I have to wonder if performance isn't the big reason for it. If your default is [], it isn't a big deal to re-evaluate, but if your default is get_default_cities_from_slow_web_service(), having that re-evaluated on every function call would be catastrophic. Given the choice between two negatives, the choice they made is probably reasonable.


You pretty much nailed it right there.

Before I ever ask this question (I do a lot of tech interviews sadly) I always ask the candidate about object mutability vs immutability. Almost everyone knows the textbook answer, and only a few know the actual implications of it. This tests which they know :)

Default kwargs of a function are defined at function definition. However, they are only in scope, for the scope of said function. It is a weird but important subtle difference.


I think only the second is truly bug-free. The first only does what the user expects if they pass in a non-empty list:

  my_list = []
  append_one(my_list)
  # my_list didn't get anything appended to it
This shows up another subtle trap related to the "truthiness" (or falsiness in this case) of things like the empty list.


Since append doesn't return a value, how about:

  def append_one(var=None):
      return (var or []) + [1]
Would this take longer and/or use more storage for long lists as vars?


When you use + on two lists, a new list is created, and elements from both are copied into the new one. Whereas the append operation modifies the list, and simply adds a value. Keep in mind that a python "list" is really like a C++ vector, so while sometimes append operation sometimes allocates a new array, and copies all the values, in general is O(1). The add operation is O(n).

And besides all that, there is nothing wrong with doing an append on one line, and returning the variable on the next. It's clear and readable.
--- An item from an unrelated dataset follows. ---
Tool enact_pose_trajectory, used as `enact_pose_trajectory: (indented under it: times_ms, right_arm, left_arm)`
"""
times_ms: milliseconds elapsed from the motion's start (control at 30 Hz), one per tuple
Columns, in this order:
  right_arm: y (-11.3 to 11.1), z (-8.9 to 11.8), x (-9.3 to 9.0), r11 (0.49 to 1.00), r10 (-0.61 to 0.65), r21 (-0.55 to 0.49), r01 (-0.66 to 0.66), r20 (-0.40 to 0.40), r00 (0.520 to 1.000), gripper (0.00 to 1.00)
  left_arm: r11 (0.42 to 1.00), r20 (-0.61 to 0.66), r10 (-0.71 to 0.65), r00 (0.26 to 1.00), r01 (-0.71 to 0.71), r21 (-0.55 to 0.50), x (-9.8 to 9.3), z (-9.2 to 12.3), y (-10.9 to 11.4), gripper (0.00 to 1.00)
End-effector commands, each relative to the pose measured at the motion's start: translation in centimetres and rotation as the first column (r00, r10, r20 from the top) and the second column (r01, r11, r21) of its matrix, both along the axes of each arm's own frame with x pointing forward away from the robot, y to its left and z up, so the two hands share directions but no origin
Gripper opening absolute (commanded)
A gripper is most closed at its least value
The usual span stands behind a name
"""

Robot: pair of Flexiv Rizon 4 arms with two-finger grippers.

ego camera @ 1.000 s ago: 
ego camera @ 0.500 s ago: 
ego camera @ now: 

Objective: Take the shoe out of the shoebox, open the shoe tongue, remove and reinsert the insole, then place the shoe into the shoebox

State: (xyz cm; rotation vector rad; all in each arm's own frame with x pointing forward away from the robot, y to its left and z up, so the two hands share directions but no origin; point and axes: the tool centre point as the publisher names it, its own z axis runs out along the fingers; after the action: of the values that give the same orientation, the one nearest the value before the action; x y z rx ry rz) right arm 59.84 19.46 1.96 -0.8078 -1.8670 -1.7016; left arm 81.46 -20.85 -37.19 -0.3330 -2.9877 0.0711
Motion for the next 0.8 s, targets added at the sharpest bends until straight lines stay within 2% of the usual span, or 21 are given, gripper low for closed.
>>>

I like this, very elegant actually.


I'd argue that the key difference from other languages is (re)assignment rather than (im)mutability.


Yes, that's correct. The default value is only interpreted once, when the `def` statement is called. After that point, it's completely mutable. You have to see Python functions as objects and default parameter values as object variables.


The problem is not the existence of the object variables, but that they are in such an unfortunate place. The rest of the parameter list is declaring fresh local variables. It's inconsistent that the left side of the equals sign is per-invocation, and the right side is per-def.


Not the op, but I'd accept the confusion response of: [[]] [[],[]] [[],[],[]]

because the behavior is the same, whether or not they misread an 'l' as a 1.


Python doesn't seem to agree with you :^)

  In [1]: a = []

  In [2]: a.append(a)

  In [3]: a
  Out[3]: [[...]]

  In [4]: a[0]
  Out[4]: [[...]]

  In [5]: a[0][0]
  Out[5]: [[...]]

  In [6]: a[0][0][0]
  Out[6]: [[...]]

  In [7]: a[0][0][0][0]
  Out[7]: [[...]]

  In [8]: a.append(a)

  In [9]: a
  Out[9]: [[...], [...]]

  In [10]: a[0][1][0] is a
  Out[10]: True

  In [11]: id(a)
  Out[11]: 4547140064

  In [12]: id(a[0][1][0])
  Out[12]: 4547140064


Yeah, the whole infinite loop thing. Wasn't fully thinking when I wrote my reply. Good catch.